De Tepic me resuelvo avituallarme y viajar. Resuelto con Doña Mallinali (ya bautizada como Marina) a la toma final de la gran Tenochtitlan, arribo en un bergantín, que estoy cierto se construyó por mis maestros carpinteros en el adaptado como astillero, Xochimilco, pueblo ya aliado mío y con la ayuda de las imprescindibles manos de mis amigos los tlaxcaltecas.
Llego y logro entrar por la calzada que, sé, es la de Tacuba. Con algo de resistencia (fugaz) de parte de un par de soldados mexicas pongo los pies por vez primera en el mercado de Tlatelolco. Noto en esa parte de la Ciudad gran mortandad y pestilencia, también una cruz sobre el teocalli o Templo Mayor, sin ningún noble o sacerdote ni ídolo profano; mis órdenes y planes los ha cumplido mi avanzada a cabalidad.
Entre una pila de cadáveres noto a un tlacatecatl (Jefe militar azteca) que aún vive, y me mira con soberbia, aún retador a pesar del daño ya infringido, saco arcabuz y lanzo varios disparos, los cuales molestan al tenochca que me da pelea, que no dura tanto luego de la oportuna mediación de Doña Marina, que sabe que es inútil ya toda expresión de violencia. Tomo pues posesión de la capital del poderoso imperio sabiendo que mis servicios a Dios y a nuestro Rey, Carlos, son ya invaluables. Así que marcho a dormir al antiguo palacio de Axahacatl, no sin antes caminar sobre una de esas pilas de cadáveres de guerreros naturales vigentes qué cayeron, valientemente y feroz, en la defensa de su Nación.
Agotado, con una sed y hambre indescriptibles, me acomodo en una de las lujosas recamaras del castillo, me despojo de mi armadura y dejo afuera del palacio mi arcabuz. Soy un hombre con fortuna, poder, riquezas y merezco mercedes de todo el reino. He fundado una nueva España y pronto, seré merecedor de títulos y toda clase de honores.
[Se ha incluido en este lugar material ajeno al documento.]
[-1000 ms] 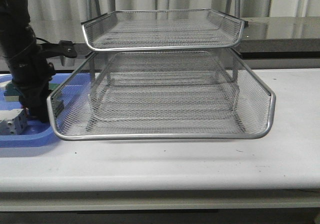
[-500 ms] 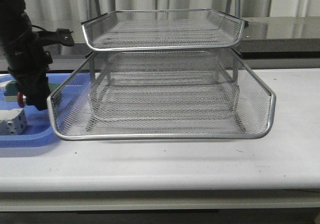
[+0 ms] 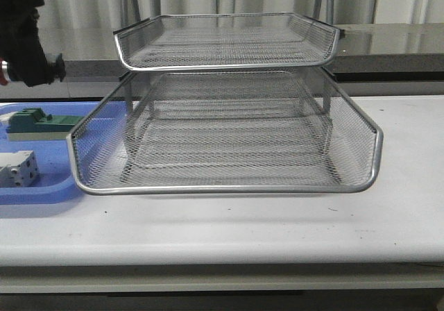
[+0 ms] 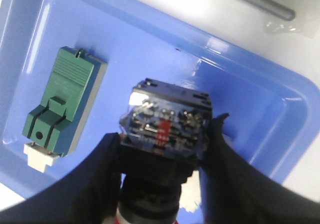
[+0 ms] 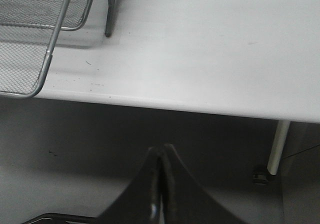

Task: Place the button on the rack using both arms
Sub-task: 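Carry the red push button with the left gripper over the pulled-out tray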

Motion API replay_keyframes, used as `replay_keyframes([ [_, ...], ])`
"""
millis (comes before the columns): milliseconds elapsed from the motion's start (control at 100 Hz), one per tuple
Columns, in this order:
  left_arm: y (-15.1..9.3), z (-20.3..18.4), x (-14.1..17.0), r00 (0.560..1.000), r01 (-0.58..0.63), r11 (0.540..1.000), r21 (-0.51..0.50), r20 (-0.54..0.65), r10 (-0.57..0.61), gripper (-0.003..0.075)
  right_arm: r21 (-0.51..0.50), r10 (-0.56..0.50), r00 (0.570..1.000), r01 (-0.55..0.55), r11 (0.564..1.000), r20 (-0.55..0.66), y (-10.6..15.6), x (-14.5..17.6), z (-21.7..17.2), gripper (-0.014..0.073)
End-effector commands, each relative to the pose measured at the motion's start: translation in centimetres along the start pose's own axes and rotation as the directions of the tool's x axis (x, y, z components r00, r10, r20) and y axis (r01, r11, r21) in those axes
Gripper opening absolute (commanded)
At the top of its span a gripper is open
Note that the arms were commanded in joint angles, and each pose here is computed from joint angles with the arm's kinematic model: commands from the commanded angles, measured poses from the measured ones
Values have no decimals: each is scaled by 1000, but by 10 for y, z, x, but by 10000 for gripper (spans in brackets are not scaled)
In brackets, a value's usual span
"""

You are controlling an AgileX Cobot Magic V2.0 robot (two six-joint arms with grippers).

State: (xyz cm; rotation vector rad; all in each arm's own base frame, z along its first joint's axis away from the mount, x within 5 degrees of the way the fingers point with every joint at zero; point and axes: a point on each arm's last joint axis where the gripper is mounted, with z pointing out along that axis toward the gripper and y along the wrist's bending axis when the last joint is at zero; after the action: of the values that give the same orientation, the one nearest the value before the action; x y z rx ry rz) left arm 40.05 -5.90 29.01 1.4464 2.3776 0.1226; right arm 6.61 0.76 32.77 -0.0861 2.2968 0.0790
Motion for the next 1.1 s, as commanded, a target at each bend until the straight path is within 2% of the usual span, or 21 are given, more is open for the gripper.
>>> replay_keyframes([
  [0, -7, -53, -4, 996, 25, 999, -47, 92, -20, -20, 7, -7, 997, 7, 1000, 80, 0, -12, -6, -68],
  [170, -27, -84, -2, 994, 20, 1000, 22, 112, -22, -20, 7, -7, 997, 7, 1000, 80, 0, -12, -6, -68],
  [430, -52, -113, -18, 985, -24, 1000, -3, 172, 24, -20, 7, -7, 997, 7, 1000, 80, 0, -12, -6, -68],
  [640, -84, -112, -47, 978, -64, 997, 49, 200, 53, -20, 7, -7, 997, 7, 1000, 80, 0, -12, -6, -68],
  [860, -132, -105, -79, 956, -210, 972, 102, 231, 183, -20, 7, -7, 997, 7, 1000, 80, 0, -12, -6, -68],
  [1090, -155, -89, -105, 930, -282, 954, 103, 274, 245, -20, 7, -7, 997, 7, 1000, 80, 0, -12, -6, -68],
])
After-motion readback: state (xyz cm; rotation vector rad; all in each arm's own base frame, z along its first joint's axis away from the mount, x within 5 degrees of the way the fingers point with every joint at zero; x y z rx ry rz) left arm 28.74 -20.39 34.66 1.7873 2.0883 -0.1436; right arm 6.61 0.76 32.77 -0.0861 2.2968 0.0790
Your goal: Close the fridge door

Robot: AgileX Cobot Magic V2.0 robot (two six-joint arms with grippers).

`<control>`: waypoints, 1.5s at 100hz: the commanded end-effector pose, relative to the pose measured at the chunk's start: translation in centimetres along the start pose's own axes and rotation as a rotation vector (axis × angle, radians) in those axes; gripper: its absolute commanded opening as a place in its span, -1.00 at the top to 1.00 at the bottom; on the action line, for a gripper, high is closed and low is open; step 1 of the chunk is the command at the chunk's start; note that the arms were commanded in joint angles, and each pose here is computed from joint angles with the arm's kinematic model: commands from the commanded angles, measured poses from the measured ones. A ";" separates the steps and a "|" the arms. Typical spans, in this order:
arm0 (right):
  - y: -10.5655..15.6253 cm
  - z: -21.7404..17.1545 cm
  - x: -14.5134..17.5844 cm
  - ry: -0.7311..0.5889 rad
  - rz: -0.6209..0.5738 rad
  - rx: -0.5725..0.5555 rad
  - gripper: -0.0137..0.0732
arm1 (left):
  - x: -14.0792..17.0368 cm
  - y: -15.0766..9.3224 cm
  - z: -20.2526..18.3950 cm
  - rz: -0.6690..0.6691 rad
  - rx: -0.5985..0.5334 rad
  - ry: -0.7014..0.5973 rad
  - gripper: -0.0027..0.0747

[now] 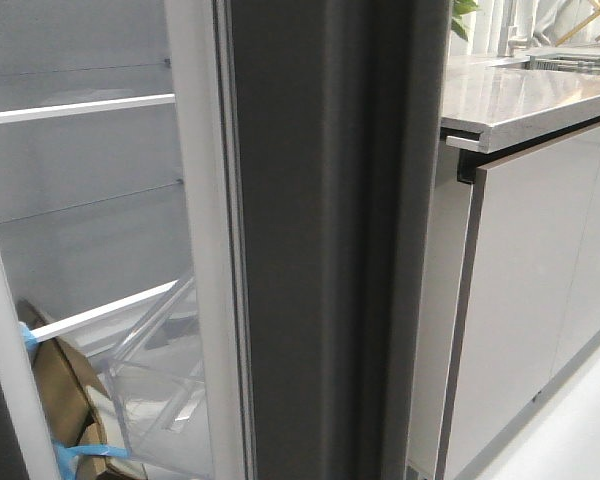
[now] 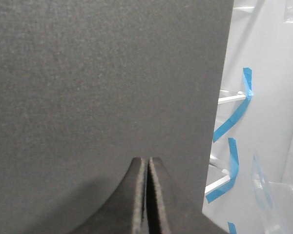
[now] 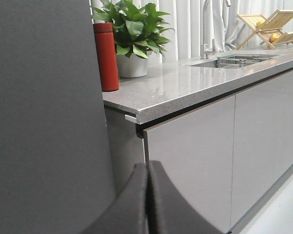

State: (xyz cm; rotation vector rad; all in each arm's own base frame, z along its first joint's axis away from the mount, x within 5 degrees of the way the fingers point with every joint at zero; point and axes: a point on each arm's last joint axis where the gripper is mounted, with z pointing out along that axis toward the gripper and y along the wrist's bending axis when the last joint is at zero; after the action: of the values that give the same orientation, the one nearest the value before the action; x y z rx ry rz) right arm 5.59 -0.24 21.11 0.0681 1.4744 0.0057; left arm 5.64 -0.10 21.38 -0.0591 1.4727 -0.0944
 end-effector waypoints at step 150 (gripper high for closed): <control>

Al despertar al alba, noto a mi esposa muy molesta, en la habitación rentada del pequeño hostal de la isla de Mexcaltitlan, ahora con el distintivo turístico de pueblo mágico, me reclama a sollozos, que ayer (me relata a forma de implacable y amarga queja, con tono de última advertencia) me negué por un momento a pagar al dueño de la barca que nos hizo cruzar el río, luego que me hinqué de una forma histriónica y ridícula, asegura, en el atrio de la iglesia, mirando la cruz de uno de los campanarios mientras a gritos me refería a un Rey, al tiempo de exaltar grandezas que, suena triste y duro, máxime con la resaca que me cargo por el abuso de mezcal barato el día anterior, jamás tendré, menos si no tengo un ingreso ni un trabajo y el necio viaje de fin de semana a Nayarit lo sufragué con un préstamo caro, empeñando las pocas joyas que aun conservo de mi finada abuela; que tengo una deuda con un pescador, al haber caminado sobre sus camarones puestos al sol a secar y echado a perder parte del fruto de su honrado oficio, y que disparaba shots para tomar fotos con mi viejo teléfono móvil (el cuál se ya que he perdido), aduciendo que era mi infalible arcabúz.
Ella, mi mujer Meche, me sacó de todos los problemas de ayer, incluido el evitar que me echaran de la isla y también el que nos permitieran pasar la noche en el hostal. Se dice que de lo malo algo se aprende, y no volveré ni a viajar con dinero prestado ni tampoco a tomar mezcal (así se trate del más fino); también me he comprometido a trabajar ya, con un sueldo de ocho mil pesos al mes y de nueve a cinco, que es el empleo que me he empeñado en despreciar, como si fuera ducho en talentos, y la oferta sigue en firme. Pero por sobre todo, saber que si no he conquistado ni siquiera el respeto de mi Familia, no entiendo que carajos hacia ayer con ínfulas de capitán militar, conquistador y enviado de un Rey, menos de ser un enviado de algún Dios.
Al dejar la habitación, noto de reojo, bien metido, a presión y parqueado, en el pequeño cesto de basura, mi ejemplar del libro de Bernal Díaz del Castillo, referido a las Crónicas de la Conquista de la Nueva España, y no puedo sino fingir que no lo he visto, y obedecer a Mercedes mi esposa, para ya marcharnos directo a la terminal de autobuses de Tepic con el hecho tatuado ya en mi mente (aparte de tremenda jaqueca) que al morir no solo no me harán construir monumento alguno de mármol, es más, que incluso pueda que deje de ser una carga para algunos de mis sobrevivientes debido a mi mediocridad, quizás hasta de origen genético, y también para tomar rumbo de vuelta a la Ciudad de México, a nuestro pequeño hogar, un cuarto de azotea, rentado en Iztapalapa.